• Problem requirements: A verbatim transcript of the lines below, starting at the first and ending with the one that holds "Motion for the", is what should be produced.

Raw data START

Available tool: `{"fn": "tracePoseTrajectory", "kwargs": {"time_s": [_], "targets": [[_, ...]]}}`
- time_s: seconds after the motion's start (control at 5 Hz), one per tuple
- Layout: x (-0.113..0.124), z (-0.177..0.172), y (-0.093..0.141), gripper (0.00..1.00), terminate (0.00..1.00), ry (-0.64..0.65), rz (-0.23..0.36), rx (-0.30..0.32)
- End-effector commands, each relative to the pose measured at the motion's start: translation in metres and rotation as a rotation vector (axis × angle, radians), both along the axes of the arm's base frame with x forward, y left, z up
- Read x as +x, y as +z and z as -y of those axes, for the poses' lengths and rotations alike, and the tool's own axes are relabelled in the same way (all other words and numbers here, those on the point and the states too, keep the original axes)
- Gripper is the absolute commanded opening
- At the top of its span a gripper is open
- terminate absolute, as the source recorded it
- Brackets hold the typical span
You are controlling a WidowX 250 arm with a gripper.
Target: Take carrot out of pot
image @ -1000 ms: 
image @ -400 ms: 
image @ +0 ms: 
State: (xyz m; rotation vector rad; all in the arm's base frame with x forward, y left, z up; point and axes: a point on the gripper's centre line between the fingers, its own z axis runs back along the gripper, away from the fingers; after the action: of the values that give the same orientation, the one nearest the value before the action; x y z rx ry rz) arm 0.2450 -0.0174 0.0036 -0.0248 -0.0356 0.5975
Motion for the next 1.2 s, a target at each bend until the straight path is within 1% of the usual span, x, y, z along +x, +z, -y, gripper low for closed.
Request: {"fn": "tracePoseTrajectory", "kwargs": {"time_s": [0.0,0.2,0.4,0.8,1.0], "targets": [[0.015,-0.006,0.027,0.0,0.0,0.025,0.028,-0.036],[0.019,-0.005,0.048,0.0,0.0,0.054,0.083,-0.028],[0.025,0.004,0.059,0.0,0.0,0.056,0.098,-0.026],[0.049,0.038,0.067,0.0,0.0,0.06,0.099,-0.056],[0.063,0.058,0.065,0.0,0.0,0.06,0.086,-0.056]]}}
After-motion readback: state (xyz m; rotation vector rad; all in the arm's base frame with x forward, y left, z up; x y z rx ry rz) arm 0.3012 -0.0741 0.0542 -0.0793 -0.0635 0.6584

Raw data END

• Task result:
Available tool: `{"fn": "tracePoseTrajectory", "kwargs": {"time_s": [_], "targets": [[_, ...]]}}`
- time_s: seconds after the motion's start (control at 5 Hz), one per tuple
- Layout: x (-0.113..0.124), z (-0.177..0.172), y (-0.093..0.141), gripper (0.00..1.00), terminate (0.00..1.00), ry (-0.64..0.65), rz (-0.23..0.36), rx (-0.30..0.32)
- End-effector commands, each relative to the pose measured at the motion's start: translation in metres and rotation as a rotation vector (axis × angle, radians), both along the axes of the arm's base frame with x forward, y left, z up
- Read x as +x, y as +z and z as -y of those axes, for the poses' lengths and rotations alike, and the tool's own axes are relabelled in the same way (all other words and numbers here, those on the point and the states too, keep the original axes)
- Gripper is the absolute commanded opening
- At the top of its span a gripper is open
- terminate absolute, as the source recorded it
- Brackets hold the typical span
You are controlling a WidowX 250 arm with a gripper.
Target: Take carrot out of pot
image @ -1000 ms: 
image @ -400 ms: 
image @ +0 ms: 
State: (xyz m; rotation vector rad; all in the arm's base frame with x forward, y left, z up; point and axes: a point on the gripper's centre line between the fingers, its own z axis runs back along the gripper, away from the fingers; after the action: of the values that give the same orientation, the one nearest the value before the action; x y z rx ry rz) arm 0.2450 -0.0174 0.0036 -0.0248 -0.0356 0.5975
Motion for the next 1.2 s, a target at each bend until the straight path is within 1% of the usual span, x, y, z along +x, +z, -y, gripper low for closed.

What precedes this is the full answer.